In order to successfully quit smoking, you need to break the links between smoking and many of your activities, such as finishing a meal, driving your car, having a cup of coffee or a drink, or dealing with stress, and you need to establish alternative behaviors for those times. The following programs help you to break those behavioral links.

SmokEnders

SmokEnders is a commercial smoking cessation program that has been successfully helping people to quit for thirty-five years. Rather than quitting all at once, participants in the SmokEnders program quit gradually over the course of several sessions while learning how to deal with both the physiological and psychological issues associated with smoking.

During the first four sessions of SmokEnders, smokers learn how to identify and understand their behavior as it results to smoking, and how to change this behavior. Smokers actually quit smoking after the fifth session, and then learn about weight management and techniques to reinforce their new lifestyle. Throughout the program, participants learn techniques to deal with smoking triggers for all nicotine based products, stress-management techniques, positive motivation, and tips to improve their self-esteem.

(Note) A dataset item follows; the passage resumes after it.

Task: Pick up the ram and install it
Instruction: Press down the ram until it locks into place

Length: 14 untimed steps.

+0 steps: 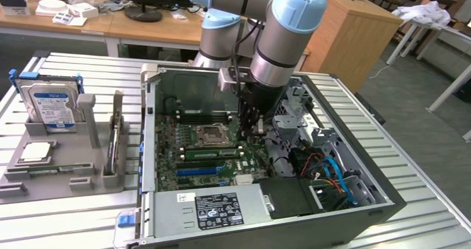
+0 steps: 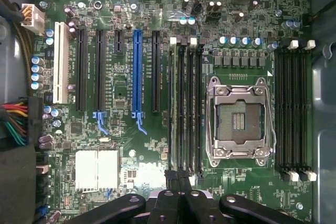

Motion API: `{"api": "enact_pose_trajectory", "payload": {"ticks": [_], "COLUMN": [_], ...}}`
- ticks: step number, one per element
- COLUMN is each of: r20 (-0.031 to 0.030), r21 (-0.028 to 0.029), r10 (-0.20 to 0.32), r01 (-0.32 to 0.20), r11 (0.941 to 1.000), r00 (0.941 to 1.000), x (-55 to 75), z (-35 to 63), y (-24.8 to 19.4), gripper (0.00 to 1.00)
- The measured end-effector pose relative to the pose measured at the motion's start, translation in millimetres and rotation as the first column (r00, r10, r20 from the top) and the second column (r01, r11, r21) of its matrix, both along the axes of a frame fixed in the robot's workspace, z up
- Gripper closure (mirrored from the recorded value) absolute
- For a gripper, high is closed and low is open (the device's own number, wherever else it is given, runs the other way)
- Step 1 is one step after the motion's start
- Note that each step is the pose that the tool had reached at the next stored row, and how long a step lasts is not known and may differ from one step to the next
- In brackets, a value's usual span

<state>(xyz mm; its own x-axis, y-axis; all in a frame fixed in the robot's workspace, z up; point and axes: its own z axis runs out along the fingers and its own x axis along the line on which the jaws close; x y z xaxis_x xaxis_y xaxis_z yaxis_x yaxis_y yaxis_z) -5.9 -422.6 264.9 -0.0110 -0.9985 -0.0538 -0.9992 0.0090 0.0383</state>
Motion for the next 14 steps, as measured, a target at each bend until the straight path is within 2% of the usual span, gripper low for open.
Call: {"api": "enact_pose_trajectory", "payload": {"ticks": [14], "r20": [0.0000], "r21": [0.0000], "r10": [0.000], "r01": [0.000], "r11": [1.0000], "r00": [1.0000], "x": [0.0], "z": [-8.0], "y": [0.0], "gripper": [0.89]}}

A study by Johns Hopkins University has concluded that SmokEnders is five or six times more successful than nicotine replacement therapies or Zyban used alone. SmokEnders is one of several different types of gradual reduction programs that emphasize dealing with psychological and behavioral issues while reducing participants’ addiction to nicotine. This approach makes participants better prepared to deal with cravings and lifestyle changes. In order to be successful, people who choose to use SmokEnders must be firmly committed to quit using tobacco and must carefully follow the step-by-step program.

Residential Programs

In addition to commercial seminar-type smoking cessation programs, there are also residential, medically supervised quit smoking programs for people who want to receive more support during the quitting process. Programs such as the Nicotine Addiction Program on the campus of St. Helena Hospital in California's Napa Valley wine country offer week-long intensive treatments designed to address the physiological and psychological aspects of nicotine addiction.

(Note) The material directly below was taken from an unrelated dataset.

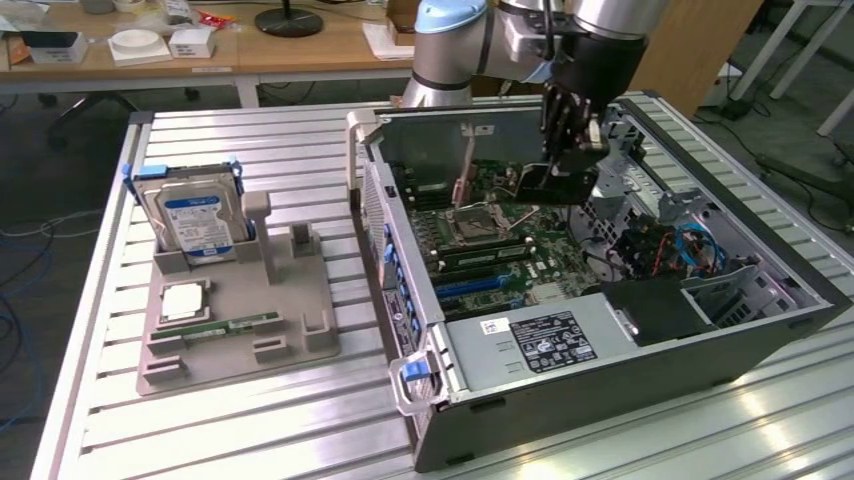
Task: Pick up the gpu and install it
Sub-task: 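Insert the gpu into the slot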
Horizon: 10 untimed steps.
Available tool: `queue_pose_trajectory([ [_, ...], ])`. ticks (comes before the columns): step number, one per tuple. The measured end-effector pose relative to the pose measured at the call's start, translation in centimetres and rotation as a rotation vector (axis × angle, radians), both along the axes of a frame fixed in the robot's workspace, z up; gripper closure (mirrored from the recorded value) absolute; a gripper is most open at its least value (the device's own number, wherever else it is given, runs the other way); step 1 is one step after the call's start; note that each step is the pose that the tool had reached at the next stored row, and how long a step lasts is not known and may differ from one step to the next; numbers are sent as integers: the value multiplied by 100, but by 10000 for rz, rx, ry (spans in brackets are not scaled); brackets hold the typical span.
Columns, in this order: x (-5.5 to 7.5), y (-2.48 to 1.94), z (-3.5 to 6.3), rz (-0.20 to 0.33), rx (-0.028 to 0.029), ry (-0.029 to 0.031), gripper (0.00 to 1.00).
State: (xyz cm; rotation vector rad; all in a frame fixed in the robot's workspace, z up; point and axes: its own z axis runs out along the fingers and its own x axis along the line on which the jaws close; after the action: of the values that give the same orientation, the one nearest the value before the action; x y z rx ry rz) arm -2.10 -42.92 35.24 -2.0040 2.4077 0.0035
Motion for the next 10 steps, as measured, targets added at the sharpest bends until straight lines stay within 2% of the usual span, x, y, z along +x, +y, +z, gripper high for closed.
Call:
queue_pose_trajectory([
  [8, -1, -1, -91, 1434, 1, -11, 74],
  [10, 0, -34, -126, 1486, 0, -10, 74],
])
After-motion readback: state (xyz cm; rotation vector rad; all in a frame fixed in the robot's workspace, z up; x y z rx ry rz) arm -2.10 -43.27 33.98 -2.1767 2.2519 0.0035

Typical residential cessation programs offer medical, psychological, behavioral, and group support elements, as well as nutrition and exercise provisions. In these programs, clinical counselors assist participants in understanding addiction, and physicians help with withdrawal symptoms. In addition, exercise therapists may assist participants in increasing their endurance, and nutritionists may help participants learn how to keep their weight under control. Participants also benefit from being surrounded by other people who share the goal of quitting smoking and who can offer support.